Here’s a summary of key features:
Telephony. Making and receiving phone calls.
Wireless Streaming. Listen to music or receive audible prompts/information.
Access To An AI. Different from Apple or Bose, creating a user profile with greater interactivity.
As you can tell, this is a lot to pack into one product – which we called “Here One.”
However, many of the features that we introduced for wearable technology have yet to be replicated to this day. For example, Here One featured selective filtering – allowing people to not only increase reverb, but to also eliminate specific sounds. So, if you were on a plane next to a crying baby, you could turn down the screams without affecting your ability to listen to music or watch a movie.
Furthermore, we expanded the mixed reality (MR) capabilities for the ears by enabling certain audio sources to provide continuous input or timely updates. For example, users could turn down the volume on a televised sporting event and still be able to hear conversations in the room. Furthermore, let’s say your assistant has a quick update to deliver. Instead of stopping the meeting or needing to read a text, your assistant could “patch” into your Here One experience and provide a low-volume update.

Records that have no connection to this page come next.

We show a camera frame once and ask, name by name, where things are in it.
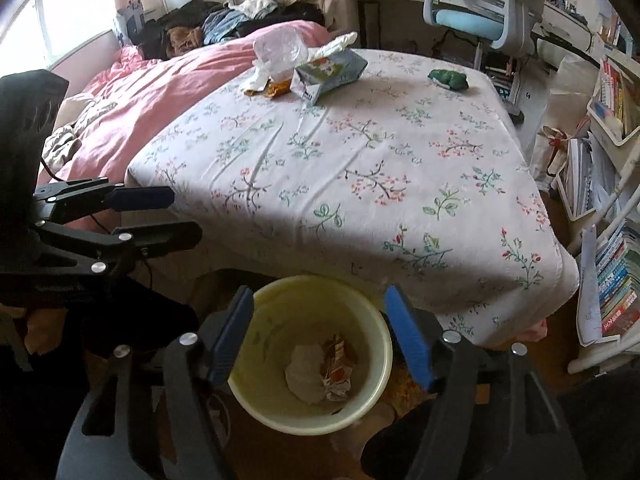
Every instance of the white bed sheet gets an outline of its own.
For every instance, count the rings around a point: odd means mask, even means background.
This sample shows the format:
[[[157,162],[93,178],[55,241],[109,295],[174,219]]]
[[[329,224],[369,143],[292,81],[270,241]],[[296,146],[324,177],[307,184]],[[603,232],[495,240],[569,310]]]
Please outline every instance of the white bed sheet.
[[[317,273],[377,298],[399,283],[478,344],[557,310],[577,266],[489,79],[464,69],[470,88],[456,93],[427,74],[460,67],[358,52],[362,78],[313,108],[292,94],[239,94],[245,73],[138,153],[127,184],[171,186],[171,214],[204,231],[196,250],[155,265],[181,280],[227,267]]]

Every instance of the green plush toy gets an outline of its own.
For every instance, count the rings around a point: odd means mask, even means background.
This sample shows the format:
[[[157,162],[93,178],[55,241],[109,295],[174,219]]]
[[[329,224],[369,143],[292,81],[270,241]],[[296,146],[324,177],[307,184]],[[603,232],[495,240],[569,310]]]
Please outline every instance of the green plush toy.
[[[456,72],[455,70],[431,70],[431,72],[429,72],[429,79],[434,80],[447,90],[460,92],[469,88],[469,83],[466,82],[466,74]]]

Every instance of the clear plastic bag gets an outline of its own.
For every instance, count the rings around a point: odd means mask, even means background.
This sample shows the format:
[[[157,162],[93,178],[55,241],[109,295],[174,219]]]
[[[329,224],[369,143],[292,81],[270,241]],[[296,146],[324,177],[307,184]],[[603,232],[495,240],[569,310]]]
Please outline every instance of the clear plastic bag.
[[[305,42],[293,27],[267,32],[254,41],[254,50],[274,83],[291,79],[293,69],[308,58]]]

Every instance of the window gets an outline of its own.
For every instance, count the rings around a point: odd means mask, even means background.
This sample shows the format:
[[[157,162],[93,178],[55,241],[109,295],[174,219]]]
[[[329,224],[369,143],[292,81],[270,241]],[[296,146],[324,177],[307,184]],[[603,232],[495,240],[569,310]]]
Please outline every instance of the window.
[[[0,43],[0,76],[52,65],[114,17],[113,0],[29,0]]]

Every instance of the pink blanket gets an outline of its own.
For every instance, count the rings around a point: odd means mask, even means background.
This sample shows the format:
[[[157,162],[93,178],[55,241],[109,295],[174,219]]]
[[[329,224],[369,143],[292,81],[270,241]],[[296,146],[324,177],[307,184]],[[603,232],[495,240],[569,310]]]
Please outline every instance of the pink blanket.
[[[321,46],[331,36],[312,22],[272,25],[240,40],[207,46],[169,61],[144,60],[137,47],[120,51],[120,61],[99,73],[85,92],[109,98],[118,106],[81,135],[82,147],[58,173],[63,180],[108,176],[122,182],[134,156],[174,119],[203,97],[248,70],[255,59],[254,40],[272,28],[295,27],[307,46]],[[117,218],[100,220],[111,229]],[[95,230],[94,222],[74,227]]]

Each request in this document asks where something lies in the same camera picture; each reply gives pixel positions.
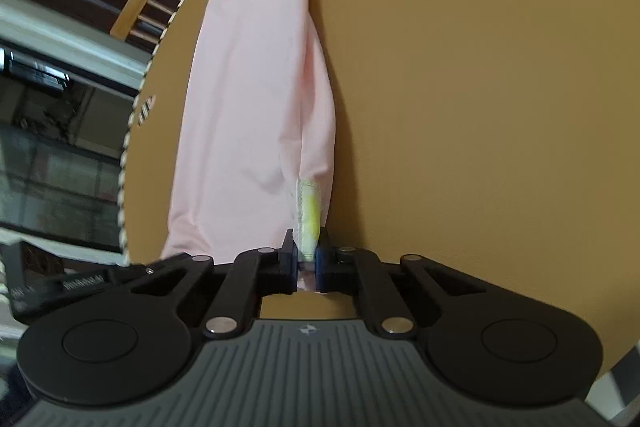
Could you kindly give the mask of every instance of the table surface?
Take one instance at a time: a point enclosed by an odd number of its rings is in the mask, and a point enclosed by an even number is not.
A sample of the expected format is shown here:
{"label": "table surface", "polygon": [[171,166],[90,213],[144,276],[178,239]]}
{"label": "table surface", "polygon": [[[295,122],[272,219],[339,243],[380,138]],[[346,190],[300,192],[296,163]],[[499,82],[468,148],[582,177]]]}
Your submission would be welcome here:
{"label": "table surface", "polygon": [[[152,60],[124,182],[134,261],[166,237],[208,0]],[[310,0],[337,113],[328,229],[386,261],[420,252],[580,315],[610,367],[640,338],[638,0]],[[345,303],[295,297],[316,315]],[[296,315],[267,300],[269,316]]]}

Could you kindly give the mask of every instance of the folded pink garment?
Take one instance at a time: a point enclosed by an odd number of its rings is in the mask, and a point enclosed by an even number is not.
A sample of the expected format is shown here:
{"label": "folded pink garment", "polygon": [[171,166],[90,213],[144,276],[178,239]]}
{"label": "folded pink garment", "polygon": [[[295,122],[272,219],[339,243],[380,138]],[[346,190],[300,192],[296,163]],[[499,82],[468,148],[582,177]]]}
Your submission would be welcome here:
{"label": "folded pink garment", "polygon": [[295,229],[312,254],[334,168],[334,102],[308,0],[210,0],[189,81],[162,257],[229,263]]}

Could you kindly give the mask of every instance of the glass panel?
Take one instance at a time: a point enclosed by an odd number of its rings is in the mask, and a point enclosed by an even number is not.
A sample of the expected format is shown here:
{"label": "glass panel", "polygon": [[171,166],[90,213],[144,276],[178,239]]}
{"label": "glass panel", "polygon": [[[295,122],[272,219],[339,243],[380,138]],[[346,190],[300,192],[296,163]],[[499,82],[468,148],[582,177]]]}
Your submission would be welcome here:
{"label": "glass panel", "polygon": [[0,128],[0,171],[27,177],[33,160],[36,142],[28,134]]}
{"label": "glass panel", "polygon": [[20,211],[25,190],[23,181],[0,174],[0,221],[10,225],[21,225]]}
{"label": "glass panel", "polygon": [[24,227],[80,241],[91,241],[94,201],[55,188],[30,187],[24,206]]}
{"label": "glass panel", "polygon": [[94,223],[94,243],[117,247],[119,233],[117,204],[98,202]]}
{"label": "glass panel", "polygon": [[98,193],[96,196],[101,200],[118,200],[118,177],[120,166],[103,163],[100,170],[100,182],[98,183]]}
{"label": "glass panel", "polygon": [[38,144],[32,179],[78,194],[95,195],[98,160]]}

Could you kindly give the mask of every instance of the pink cloth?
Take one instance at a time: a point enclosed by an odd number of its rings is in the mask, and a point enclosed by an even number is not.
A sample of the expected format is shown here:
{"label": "pink cloth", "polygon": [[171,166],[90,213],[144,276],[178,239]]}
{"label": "pink cloth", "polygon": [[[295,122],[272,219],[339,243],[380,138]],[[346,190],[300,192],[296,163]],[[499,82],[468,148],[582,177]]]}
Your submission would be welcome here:
{"label": "pink cloth", "polygon": [[182,117],[162,257],[230,263],[279,247],[298,219],[296,188],[321,193],[334,169],[331,87],[308,0],[209,0]]}

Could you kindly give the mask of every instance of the black device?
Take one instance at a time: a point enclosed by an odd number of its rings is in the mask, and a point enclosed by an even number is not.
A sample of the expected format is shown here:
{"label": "black device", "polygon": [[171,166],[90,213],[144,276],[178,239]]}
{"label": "black device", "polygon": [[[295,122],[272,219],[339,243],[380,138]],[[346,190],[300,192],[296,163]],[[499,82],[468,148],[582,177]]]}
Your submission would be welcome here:
{"label": "black device", "polygon": [[296,321],[258,318],[262,297],[296,291],[291,231],[233,264],[181,254],[31,283],[23,251],[3,251],[14,315],[33,321],[19,427],[608,425],[584,402],[602,362],[589,325],[420,255],[382,263],[323,230],[317,288],[359,318]]}

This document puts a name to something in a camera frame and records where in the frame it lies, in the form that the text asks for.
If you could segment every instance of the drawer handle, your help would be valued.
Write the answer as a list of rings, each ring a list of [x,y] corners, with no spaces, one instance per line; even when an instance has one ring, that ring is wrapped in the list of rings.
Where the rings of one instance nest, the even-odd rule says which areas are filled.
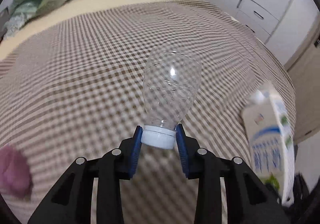
[[[255,14],[255,16],[257,16],[258,18],[264,20],[264,17],[262,17],[259,13],[257,13],[256,11],[253,11],[253,13]]]
[[[242,0],[239,0],[239,2],[237,4],[237,9],[239,9],[241,3],[242,3]]]

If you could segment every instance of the cabinet handle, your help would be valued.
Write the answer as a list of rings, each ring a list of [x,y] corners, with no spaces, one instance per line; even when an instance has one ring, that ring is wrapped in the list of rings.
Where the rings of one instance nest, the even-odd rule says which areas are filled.
[[[264,20],[264,17],[262,17],[259,13],[257,13],[256,11],[253,11],[253,13],[260,19]]]
[[[241,3],[242,3],[242,0],[239,0],[239,2],[237,4],[237,9],[239,9]]]
[[[252,28],[250,28],[248,25],[246,25],[250,30],[252,30],[253,33],[256,33]]]

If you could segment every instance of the metal screw head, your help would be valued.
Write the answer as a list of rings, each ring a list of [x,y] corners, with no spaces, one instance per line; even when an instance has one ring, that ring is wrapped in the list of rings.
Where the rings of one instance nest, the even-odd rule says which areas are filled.
[[[121,150],[120,149],[114,149],[111,152],[113,155],[120,155],[121,154]]]
[[[236,164],[241,164],[243,162],[243,160],[240,158],[240,157],[235,157],[233,159],[233,161],[236,163]]]
[[[205,155],[207,153],[207,150],[204,148],[199,148],[197,152],[198,154]]]
[[[83,164],[85,162],[85,159],[83,157],[79,157],[77,160],[76,160],[76,164]]]

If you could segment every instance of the mattress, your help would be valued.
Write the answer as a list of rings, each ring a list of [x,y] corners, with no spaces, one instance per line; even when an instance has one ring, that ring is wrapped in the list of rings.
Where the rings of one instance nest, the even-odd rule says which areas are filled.
[[[0,147],[21,150],[33,180],[29,198],[3,193],[22,223],[77,157],[99,158],[143,126],[143,69],[155,46],[189,47],[202,62],[200,89],[181,121],[201,147],[251,165],[241,111],[266,81],[283,97],[294,127],[295,93],[282,65],[211,3],[74,0],[59,10],[5,41],[10,54],[0,63]],[[192,223],[197,185],[185,178],[176,147],[143,146],[134,178],[121,182],[125,223]],[[223,181],[221,193],[227,223]],[[95,183],[92,223],[96,194]]]

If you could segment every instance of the drawer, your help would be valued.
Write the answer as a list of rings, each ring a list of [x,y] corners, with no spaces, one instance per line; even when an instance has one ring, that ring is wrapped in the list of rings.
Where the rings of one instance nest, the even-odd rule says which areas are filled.
[[[238,11],[235,17],[240,23],[248,26],[252,31],[254,31],[254,35],[261,40],[263,43],[270,37],[270,34],[266,32],[259,24],[257,24],[252,18],[243,13],[242,11]]]
[[[259,24],[269,34],[273,32],[279,22],[264,8],[251,0],[243,0],[240,5],[240,10]]]

Most importantly, Here One represented a major disruption for hearing aid technology. Specifically, we pioneered wearable technology that could create a user profile for their ears. So, if your right ear had lower hearing capabilities than your left ear, playback would be optimized to match your auditory preferences. In the end, Here One represented our biggest dream of creating something for your ears that would never have to come off. Simply put, it could do it all.
In many ways, the product was too good.
Said differently, users couldn’t quite figure out what to do with wearable technology that could do that much. If I had to do it again, Here One should have been purely endemic or purely consumer. Unfortunately, I tried to do both and we only sold 25,000 units. In reality, we needed to sell millions of units in order to stay in business. That said, I can honestly say that the inspiration for Doppler Labs is taking shape right now.
For example, look at the success of Apple Airpods. This is a phenomenal product that represents only a fraction of what’s possible with wearable technology. To quote Nick Hunn:
“Apple’s unexpected entry into the ‘hearables’ market heralds a period of major change. The result is likely to be a faster move to wireless headphones, an acceleration in the take-up of earbuds and the prospect of an overall market revenue exceeding $40 billion in 2020.”